Suggested reading: 7 Ways to Make Asset and Debt Division as Fair as Possible
Property and debt division should be as equal as possible in a community property state. Each spouse is expected to walk away with approximately 50% of the marital property.
Now, you may be wondering how a couple in one of these states would divide a marital home in half. Obviously, they cannot literally slice the building in two. Here’s what they might do instead:
You may also be wondering what divorcing spouses would do with a shared pet, like a dog. This is a tough one. Unfortunately, if a couple can’t decide what to do with the dog they share, a judge would step in to make that decision.
You can imagine how heartbreaking a scenario like this might be. This is just one reason why resolving your divorce settlement amicably is, in most cases, the best option. Hence, it’s a good idea to work with your spouse if you can. Sound difficult? Consider hiring a mediator to help the two of you strike a creative solution that allows you both some satisfaction.
Community property states are in the minority in the U.S. Most states are actually equitable distribution states. A fair division of assets and marital debt is expected in equitable division states, too – but “fair” is not always a 50/50 split in equitable distribution states.
Whether you live in a community property state or an equitable distribution state, you can get help making big decisions about the division of debt and property in your divorce. If you’d like to learn more about divorce mediation, read this article, and then click here for information about our mediation rates.
At Hello Divorce, our goal is to make divorce as inexpensive and pain-free as possible. To accomplish this, we’ve assembled a strong team of professionals who know how to help.
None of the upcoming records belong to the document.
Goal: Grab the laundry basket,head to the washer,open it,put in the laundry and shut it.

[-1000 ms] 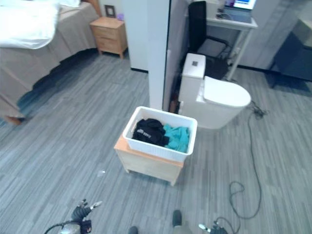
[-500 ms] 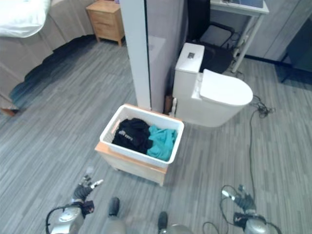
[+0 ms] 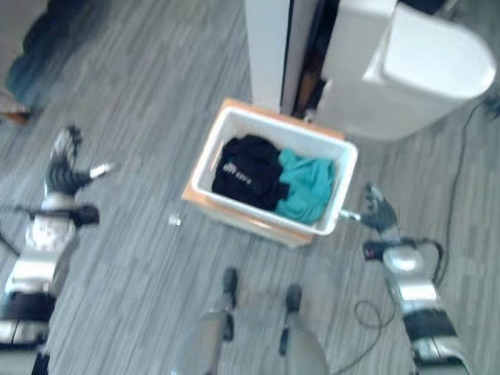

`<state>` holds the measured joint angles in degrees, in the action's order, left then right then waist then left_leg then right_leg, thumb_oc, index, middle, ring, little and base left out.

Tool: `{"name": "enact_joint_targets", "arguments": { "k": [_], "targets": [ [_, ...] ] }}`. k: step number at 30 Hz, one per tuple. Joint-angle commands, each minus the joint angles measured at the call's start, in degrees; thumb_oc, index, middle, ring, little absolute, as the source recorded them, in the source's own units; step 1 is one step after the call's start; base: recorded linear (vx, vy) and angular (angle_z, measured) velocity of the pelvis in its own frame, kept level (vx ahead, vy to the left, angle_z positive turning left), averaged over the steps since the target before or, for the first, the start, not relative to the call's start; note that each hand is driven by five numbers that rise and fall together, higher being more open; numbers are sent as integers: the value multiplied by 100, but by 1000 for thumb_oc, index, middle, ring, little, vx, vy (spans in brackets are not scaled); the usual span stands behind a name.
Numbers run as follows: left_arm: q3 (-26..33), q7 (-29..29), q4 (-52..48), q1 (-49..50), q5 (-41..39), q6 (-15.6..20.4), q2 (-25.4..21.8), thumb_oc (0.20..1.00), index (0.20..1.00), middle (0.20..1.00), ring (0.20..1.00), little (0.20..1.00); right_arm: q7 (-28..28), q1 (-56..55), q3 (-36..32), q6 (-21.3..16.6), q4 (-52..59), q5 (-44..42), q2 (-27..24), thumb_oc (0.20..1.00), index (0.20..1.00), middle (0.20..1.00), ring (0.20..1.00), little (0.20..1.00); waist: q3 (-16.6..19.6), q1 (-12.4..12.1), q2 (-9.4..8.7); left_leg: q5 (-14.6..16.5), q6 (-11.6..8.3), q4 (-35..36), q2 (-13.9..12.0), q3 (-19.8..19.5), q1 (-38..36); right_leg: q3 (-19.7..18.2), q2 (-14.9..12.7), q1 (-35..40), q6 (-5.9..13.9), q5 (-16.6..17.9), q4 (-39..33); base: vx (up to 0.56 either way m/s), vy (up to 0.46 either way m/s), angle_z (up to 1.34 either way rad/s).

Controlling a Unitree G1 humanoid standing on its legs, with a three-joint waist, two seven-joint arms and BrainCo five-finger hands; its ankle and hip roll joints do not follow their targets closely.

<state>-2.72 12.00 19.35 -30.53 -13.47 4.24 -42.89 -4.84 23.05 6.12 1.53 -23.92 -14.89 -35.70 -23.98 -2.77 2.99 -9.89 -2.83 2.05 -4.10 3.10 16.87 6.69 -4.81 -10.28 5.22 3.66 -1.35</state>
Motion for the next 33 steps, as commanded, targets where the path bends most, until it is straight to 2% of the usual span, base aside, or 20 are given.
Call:
{"name": "enact_joint_targets", "arguments": {
  "k": [1,3,4,5,9,11,16,20,25,27,30,31,33],
  "targets": [
    [-322,-17,555,-624,-116,-286,-438,1000,1000,1000,1000,1000,-497,144,-135,223,123,89,-372,1000,1000,1000,1000,1000,215,120,-202,431,-205,-498,-326,-50,416,125,-699,-431,274,-326,683,-84,18,1],
    [-534,-42,699,-990,-125,-362,-594,1000,1000,1000,1000,1000,-602,278,-174,291,98,132,-399,1000,1000,1000,1000,1000,139,129,-181,401,-211,-524,-323,-77,536,154,-716,-519,279,-317,704,-75,15,4],
    [-844,-74,909,-1493,-5,-590,-784,1000,1000,1000,1000,1000,-698,482,-190,463,46,252,-480,1000,1000,1000,1000,1000,4,159,-137,367,-232,-584,-322,-101,715,174,-733,-668,286,-296,739,-84,5,1],
    [-964,-59,1032,-1740,62,-663,-863,1000,1000,1000,1000,1000,-740,573,-236,540,32,316,-520,1000,1000,1000,1000,1000,-74,180,-131,351,-250,-630,-325,-107,810,197,-739,-759,291,-277,767,-99,-2,3],
    [-1290,-26,1397,-2362,388,-933,-993,1000,1000,1000,1000,1000,-826,563,-438,770,192,662,-658,1000,1000,1000,1000,1000,-227,242,-112,309,-290,-675,-335,-115,1035,229,-748,-945,296,-262,806,-34,-15,13],
    [-1413,-8,1491,-2597,676,-1119,-1039,1000,1000,1000,1000,1000,-994,345,-776,776,331,698,-746,1000,1000,1000,1000,1000,-270,326,-87,270,-309,-650,-335,-106,1174,244,-752,-1086,293,-266,820,-11,-7,2],
    [-1391,113,1591,-2771,696,-1272,-1129,1000,1000,1000,1000,1000,-1278,-267,-1423,532,970,670,-663,1000,1000,1000,1000,1000,-227,448,-27,228,-316,-583,-331,-101,1305,215,-750,-1300,293,-302,887,7,-14,2],
    [-1432,199,1658,-2874,808,-1436,-1040,1000,1000,1000,1000,1000,-1458,-548,-1771,532,1389,793,-622,1000,1000,1000,1000,1000,-220,501,13,237,-291,-578,-321,-88,1365,162,-752,-1464,299,-320,971,-7,-10,-4],
    [-1620,121,1845,-3041,631,-1496,-967,1000,1000,1000,1000,1000,-1404,-281,-1518,700,1270,822,-644,1000,1000,1000,1000,1000,-252,505,62,287,-252,-670,-318,-39,1394,95,-754,-1568,296,-331,1051,-8,-11,-17],
    [-1878,57,2073,-3295,605,-1524,-975,1000,1000,1000,1000,1000,-1386,5,-1288,736,1185,812,-688,1000,1000,1000,1000,1000,-274,513,86,320,-251,-692,-320,-32,1378,74,-749,-1575,297,-348,1063,1,-10,-12],
    [-2460,-280,2379,-3782,311,-1557,-1064,1000,1000,1000,1000,1000,-1347,343,-931,731,1115,738,-729,1000,1000,1000,1000,1000,-313,553,168,301,-253,-695,-309,-18,1382,49,-754,-1593,311,-319,1049,1,-6,-2],
    [-2497,-283,2407,-3826,300,-1547,-1067,1000,1000,1000,1000,1000,-1349,353,-937,728,1107,735,-719,1000,1000,1000,1000,1000,-322,546,157,300,-252,-696,-308,-19,1383,51,-754,-1592,311,-319,1048,6,-14,-5],
    [-3115,-455,2697,-4425,224,-1471,-1174,1000,1000,1000,1000,1000,-1312,502,-751,682,1090,679,-807,1000,1000,1000,1000,1000,-322,559,215,280,-256,-693,-291,-16,1420,60,-769,-1623,328,-281,1028,16,-33,-3]
  ]
}}
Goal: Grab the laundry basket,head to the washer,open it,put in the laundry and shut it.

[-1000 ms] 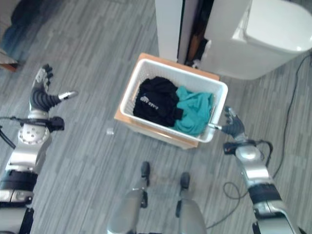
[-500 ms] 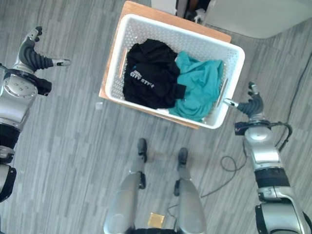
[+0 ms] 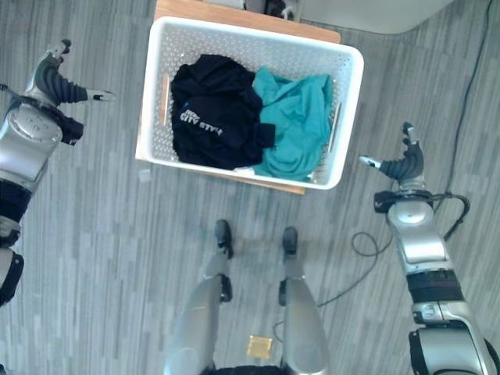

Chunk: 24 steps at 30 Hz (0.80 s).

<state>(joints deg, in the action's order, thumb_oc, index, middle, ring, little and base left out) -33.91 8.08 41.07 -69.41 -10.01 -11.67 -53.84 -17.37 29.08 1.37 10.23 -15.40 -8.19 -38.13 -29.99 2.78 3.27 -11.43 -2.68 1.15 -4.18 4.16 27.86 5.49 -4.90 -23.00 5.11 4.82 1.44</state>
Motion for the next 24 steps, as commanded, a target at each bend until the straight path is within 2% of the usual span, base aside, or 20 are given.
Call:
{"name": "enact_joint_targets", "arguments": {
  "k": [1,4,7,13,24],
  "targets": [
    [-236,-79,702,-769,-67,167,-55,1000,1000,1000,1000,1000,-97,-37,-217,-255,226,-45,-605,1000,1000,1000,1000,1000,278,24,213,421,-278,-591,-278,-119,347,173,-763,-361,349,-375,718,0,0,0],
    [-466,-19,712,-970,148,197,-36,1000,1000,1000,1000,1000,-151,-102,-250,-358,313,-107,-547,1000,1000,1000,1000,1000,258,37,220,428,-272,-617,-263,-128,414,151,-766,-414,353,-351,707,0,0,0],
    [-445,85,841,-970,422,168,69,1000,1000,1000,1000,1000,-179,-175,-290,-382,424,-74,-495,1000,1000,1000,1000,1000,251,47,203,446,-268,-648,-260,-125,453,137,-763,-454,351,-356,720,6,-7,-2],
    [31,426,1166,-744,920,1,638,1000,1000,1000,1000,1000,-313,-218,-401,-448,671,85,-315,1000,1000,1000,1000,1000,234,136,161,476,-275,-676,-267,-108,609,77,-740,-654,329,-367,751,3,-6,-1],
    [334,874,1382,-855,847,99,1078,1000,1000,1000,1000,1000,-439,-224,-352,-460,647,247,-237,1000,1000,1000,1000,1000,243,196,105,460,-285,-651,-297,-104,762,38,-700,-842,334,-333,741,5,-9,-2]
  ]
}}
We provide everything from affordable online divorce plans to hourly sessions of flat-rate legal advice.
To learn more about us, schedule a free 15-minute phone consultation with a friendly and knowledgeable Divorce Navigator today.
What is community property?
Community property is a legal concept in certain states where most assets and debts acquired during the marriage belong equally to both spouses, regardless of whose name is on the title or account.
Which states follow community property laws?
Nine states follow community property rules: California, Texas, Arizona, Nevada, New Mexico, Washington, Idaho, Louisiana, and Wisconsin. Alaska allows couples to opt in.
What counts as community property?
Income earned during marriage, real estate, retirement accounts, vehicles, and debts incurred while married are usually community property. Exceptions apply if an asset was acquired before marriage or by gift or inheritance.
What is separate property?
Separate property is generally anything acquired before marriage, gifts or inheritances received during marriage, and assets protected by valid prenuptial or postnuptial agreements.
How is community property divided in divorce?
Courts in community property states usually divide assets and debts equally unless spouses reach a different fair agreement or special circumstances apply.
Can separate and community property get mixed?
Yes. When separate funds are combined with marital assets, they may become commingled and harder to trace. Courts may treat them as community property unless clear records show otherwise.
List all assets and debts
Write down everything owned or owed, including real estate, bank accounts, vehicles, credit cards, and retirement funds.
Identify acquisition dates
Mark whether each item was acquired before or during the marriage, or whether it came from inheritance or gift.
Check for agreements or titles
Review prenuptial/postnuptial agreements and ownership documents. Even if only one name is listed, property may still be community if acquired during marriage.
Look for signs of commingling
See if separate funds were mixed into joint accounts or used for marital purchases, which may change classification.
Assign categories
Label each asset or debt as community or separate. If uncertain, set it aside for clarification.
Prepare records for negotiation or court
Keep clear documentation for each asset or debt to simplify settlement talks or court proceedings.